Legally speaking, hospices aren't required to provide assisted dying on their premises — but for example, publicly funded facilities are expected to allow assisted dying. When a hospice refused, they just government funding. It was a clear message: if you take public money, you serve public rights.

We're not quite there yet in Aotearoa. But Totara Hospice in Auckland is one exception; they do allow assisted dying, and they've spoken openly about respecting patient choice. It shows that institutional change is possible when there's leadership and community support.

Public support in New Zealand is strong: Nearly 65% voted in favor of legalization back in 2020. The question now isn't whether assisted dying should be legal; it's how to make it accessible.

Final Thoughts

Assisted dying isn't about encouraging death; it's about preventing suffering when nothing else can. It's ironic how the system makes it feel like patients have to choose between care and control. That shouldn't be the case.
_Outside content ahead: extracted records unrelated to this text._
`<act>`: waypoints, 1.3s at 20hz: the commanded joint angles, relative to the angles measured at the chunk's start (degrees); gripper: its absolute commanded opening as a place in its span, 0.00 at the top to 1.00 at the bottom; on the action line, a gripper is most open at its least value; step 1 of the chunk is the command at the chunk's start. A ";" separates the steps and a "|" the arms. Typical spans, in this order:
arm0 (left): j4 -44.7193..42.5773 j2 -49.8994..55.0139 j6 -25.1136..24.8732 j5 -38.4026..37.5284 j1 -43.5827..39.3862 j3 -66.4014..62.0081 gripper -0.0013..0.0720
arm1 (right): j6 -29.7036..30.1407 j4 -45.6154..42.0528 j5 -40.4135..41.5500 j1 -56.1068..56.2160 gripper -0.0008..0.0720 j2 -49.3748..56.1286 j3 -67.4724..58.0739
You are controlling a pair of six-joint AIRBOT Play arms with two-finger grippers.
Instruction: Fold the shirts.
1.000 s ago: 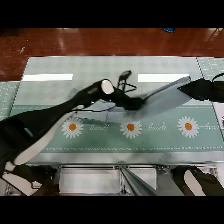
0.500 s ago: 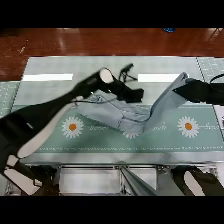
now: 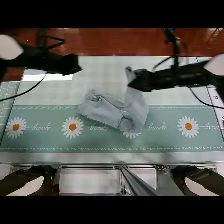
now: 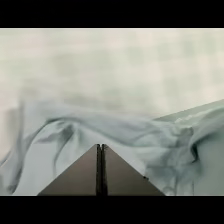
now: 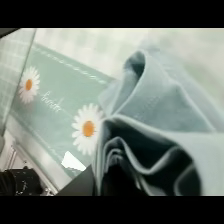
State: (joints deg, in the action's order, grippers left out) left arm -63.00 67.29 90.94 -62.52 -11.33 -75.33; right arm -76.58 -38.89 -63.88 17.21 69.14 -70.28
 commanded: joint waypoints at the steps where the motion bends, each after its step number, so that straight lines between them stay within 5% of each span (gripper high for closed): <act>1: -4.59 -14.93 0.66 -0.52 6.23 13.05 0.95 | -0.13 0.87 2.43 9.46 0.96 14.16 -8.66; 6: -3.82 -28.44 2.80 0.90 6.64 29.00 0.95 | -0.98 2.54 4.52 14.45 0.96 28.96 -17.00; 12: 0.96 -30.51 3.04 4.98 6.67 38.14 0.95 | -0.94 7.48 6.73 14.80 0.96 36.44 -21.57; 13: 1.86 -30.51 3.04 6.23 6.64 39.01 0.95 | -0.94 7.52 7.45 14.80 0.91 36.63 -21.55; 15: 3.08 -30.40 3.04 8.15 6.64 40.37 0.95 | 1.42 9.44 7.72 14.80 0.42 36.76 -21.57; 19: 2.56 -30.23 1.46 10.64 8.48 39.52 0.95 | 1.03 9.64 -3.45 7.58 0.42 33.33 -23.63; 21: 2.58 -30.38 1.22 9.51 12.02 36.98 0.95 | -1.18 3.76 -9.70 -0.07 0.42 27.17 -23.61; 23: 2.60 -31.06 1.22 8.61 15.41 34.84 0.95 | -5.60 -11.30 -14.08 -7.15 0.42 18.18 -21.68; 26: 2.64 -32.15 1.27 7.61 16.61 34.58 0.95 | -15.56 -33.24 -7.28 -12.94 0.42 0.42 -4.00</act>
State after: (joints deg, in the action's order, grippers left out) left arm -60.45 35.86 92.36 -53.93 3.38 -39.79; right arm -83.02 -51.51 -73.03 10.57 83.15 -85.71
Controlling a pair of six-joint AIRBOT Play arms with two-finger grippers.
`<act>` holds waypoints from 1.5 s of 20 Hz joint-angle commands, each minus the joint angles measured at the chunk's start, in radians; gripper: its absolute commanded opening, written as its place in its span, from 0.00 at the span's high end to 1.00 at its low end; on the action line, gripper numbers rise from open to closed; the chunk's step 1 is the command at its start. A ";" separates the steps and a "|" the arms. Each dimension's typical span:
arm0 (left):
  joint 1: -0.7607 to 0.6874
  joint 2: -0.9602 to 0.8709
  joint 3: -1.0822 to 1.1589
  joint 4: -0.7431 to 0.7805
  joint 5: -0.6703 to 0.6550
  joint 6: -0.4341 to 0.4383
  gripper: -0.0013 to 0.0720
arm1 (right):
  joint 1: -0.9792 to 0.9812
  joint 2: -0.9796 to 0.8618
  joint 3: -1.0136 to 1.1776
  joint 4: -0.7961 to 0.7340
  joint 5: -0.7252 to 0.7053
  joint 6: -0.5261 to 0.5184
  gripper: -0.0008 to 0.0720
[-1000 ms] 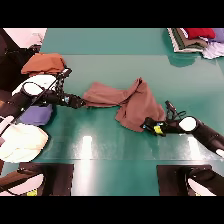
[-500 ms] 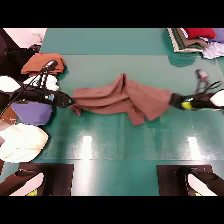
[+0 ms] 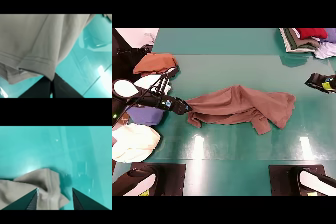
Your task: Fold the shirts.
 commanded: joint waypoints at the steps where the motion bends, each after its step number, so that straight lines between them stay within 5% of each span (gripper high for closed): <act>1: -0.005 0.001 -0.001 0.016 0.021 -0.019 0.94 | -0.056 -0.062 0.063 -0.003 0.197 -0.102 0.31; 6: -0.005 0.001 -0.001 0.018 0.034 -0.019 0.94 | -0.111 0.095 -0.275 0.142 0.314 -0.185 0.31; 11: -0.005 0.001 -0.001 0.017 0.067 -0.026 0.94 | -0.058 0.225 -0.611 0.303 0.166 -0.235 0.31; 16: -0.005 0.001 -0.001 0.017 0.067 -0.026 0.94 | 0.066 0.248 -0.674 0.311 0.014 -0.232 0.34; 19: -0.005 0.001 -0.001 0.017 0.066 -0.026 0.94 | 0.108 0.212 -0.674 0.311 0.006 -0.233 0.48; 22: -0.004 0.003 -0.001 0.018 0.066 -0.056 0.95 | 0.138 0.226 -0.672 0.311 -0.012 -0.232 0.97; 30: -0.002 0.071 0.464 0.122 0.044 -0.177 0.95 | -0.024 0.471 -0.137 0.310 -0.020 -0.145 0.98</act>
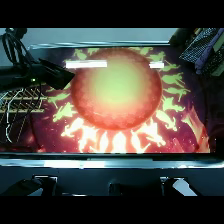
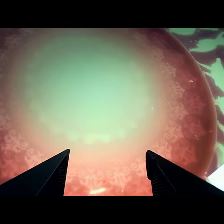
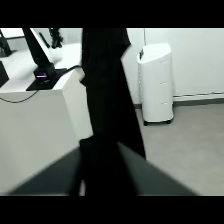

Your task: Fold the clothes and pants, and hang the long-sleeved shirts on hangers.

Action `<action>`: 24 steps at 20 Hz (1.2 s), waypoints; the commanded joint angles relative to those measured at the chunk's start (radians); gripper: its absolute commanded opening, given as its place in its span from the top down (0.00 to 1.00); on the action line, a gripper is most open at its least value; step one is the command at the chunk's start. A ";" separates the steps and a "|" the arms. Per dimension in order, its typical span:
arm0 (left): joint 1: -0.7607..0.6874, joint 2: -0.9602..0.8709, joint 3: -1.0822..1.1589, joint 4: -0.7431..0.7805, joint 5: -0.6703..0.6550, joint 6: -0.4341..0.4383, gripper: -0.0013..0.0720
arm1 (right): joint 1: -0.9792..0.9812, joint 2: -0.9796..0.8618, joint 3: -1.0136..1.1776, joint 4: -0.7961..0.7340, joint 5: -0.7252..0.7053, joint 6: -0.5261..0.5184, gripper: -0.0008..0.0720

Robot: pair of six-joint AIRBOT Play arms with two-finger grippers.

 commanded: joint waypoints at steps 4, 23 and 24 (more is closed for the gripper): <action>0.004 -0.003 0.000 0.001 0.002 -0.116 0.24 | -0.010 0.043 -0.001 0.080 0.100 -0.008 0.21; 0.114 0.031 0.000 0.211 -0.233 -0.336 0.93 | 0.676 -0.121 -0.005 1.004 0.393 -0.547 0.44; 0.137 0.033 0.000 0.211 -0.251 -0.310 0.94 | 0.774 -0.140 -0.017 0.892 0.452 -0.595 0.61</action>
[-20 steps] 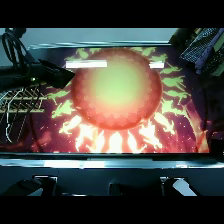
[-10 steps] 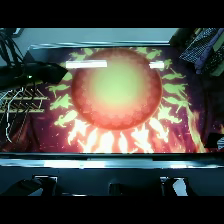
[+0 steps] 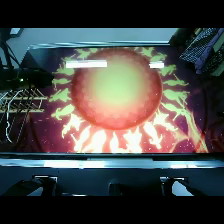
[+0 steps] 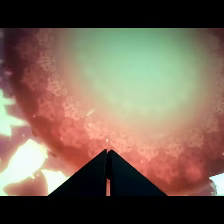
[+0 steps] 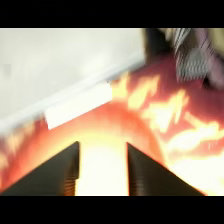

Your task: Fold the clothes and pants, and hang the long-sleeved shirts on hangers.

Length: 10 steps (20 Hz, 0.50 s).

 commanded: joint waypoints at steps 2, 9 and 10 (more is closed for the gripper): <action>0.103 0.019 -0.030 0.006 -0.107 0.107 0.93 | 0.393 -0.082 -0.087 -0.298 0.251 -0.227 0.63; 0.251 0.122 -0.283 0.005 -0.098 0.223 0.93 | 0.472 -0.013 -0.471 -0.217 0.347 -0.279 0.93; 0.256 0.122 -0.283 0.005 -0.098 0.223 0.93 | 0.472 -0.002 -0.515 -0.211 0.349 -0.279 0.93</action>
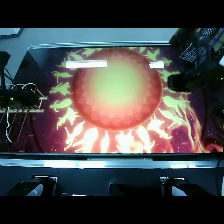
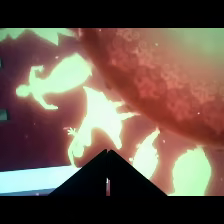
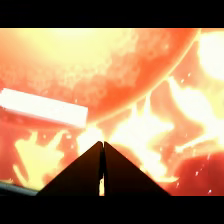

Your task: Fold the clothes and pants, and hang the long-sleeved shirts on hangers.

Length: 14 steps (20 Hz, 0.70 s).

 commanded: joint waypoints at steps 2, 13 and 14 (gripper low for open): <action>0.038 0.021 -0.050 -0.001 -0.003 0.047 0.93 | 0.026 0.032 -0.181 0.043 0.061 -0.028 0.93; 0.037 0.017 -0.050 -0.002 -0.003 0.043 0.93 | 0.026 0.033 -0.183 0.043 0.071 -0.020 0.93; 0.037 0.017 -0.050 -0.002 -0.004 0.043 0.93 | 0.026 0.033 -0.183 0.043 0.071 -0.020 0.93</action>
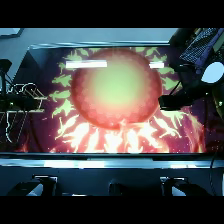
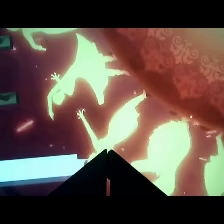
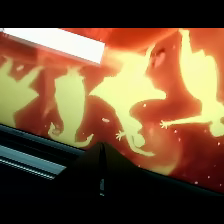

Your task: Fold the clothes and pants, and hang the long-sleeved shirts on hangers.

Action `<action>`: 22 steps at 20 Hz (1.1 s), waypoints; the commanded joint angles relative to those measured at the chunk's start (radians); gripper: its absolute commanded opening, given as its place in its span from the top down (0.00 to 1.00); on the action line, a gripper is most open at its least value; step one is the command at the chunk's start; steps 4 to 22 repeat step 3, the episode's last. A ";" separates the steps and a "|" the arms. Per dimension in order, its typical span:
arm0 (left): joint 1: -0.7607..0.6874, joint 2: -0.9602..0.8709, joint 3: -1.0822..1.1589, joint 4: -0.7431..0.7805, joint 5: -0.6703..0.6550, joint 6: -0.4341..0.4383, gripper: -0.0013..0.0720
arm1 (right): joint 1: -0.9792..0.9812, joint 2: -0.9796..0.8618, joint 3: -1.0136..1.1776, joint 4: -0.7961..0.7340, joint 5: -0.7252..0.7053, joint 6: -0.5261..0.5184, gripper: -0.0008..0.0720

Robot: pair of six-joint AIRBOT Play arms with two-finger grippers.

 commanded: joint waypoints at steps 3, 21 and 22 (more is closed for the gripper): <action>0.001 0.000 0.000 0.000 0.000 0.000 0.93 | 0.001 0.001 -0.002 0.002 0.002 0.001 0.93; 0.001 0.000 0.000 0.000 0.000 0.000 0.93 | 0.001 0.001 -0.002 0.002 0.002 0.001 0.93; 0.001 0.000 0.000 0.000 0.000 0.000 0.93 | 0.001 0.001 -0.002 0.002 0.002 0.001 0.93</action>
Dan's story, and others like it, show that just because something is legal doesn't mean it's easy to access. There can still be a big gap between what people are allowed to do and what they can practically access. That's why the conversation can't stop at legalization. Our healthcare system and institutions need to reflect that in real, practical ways. That means not just having policy in place, but making sure people can use it without extra stress, judgment, or unnecessary barriers.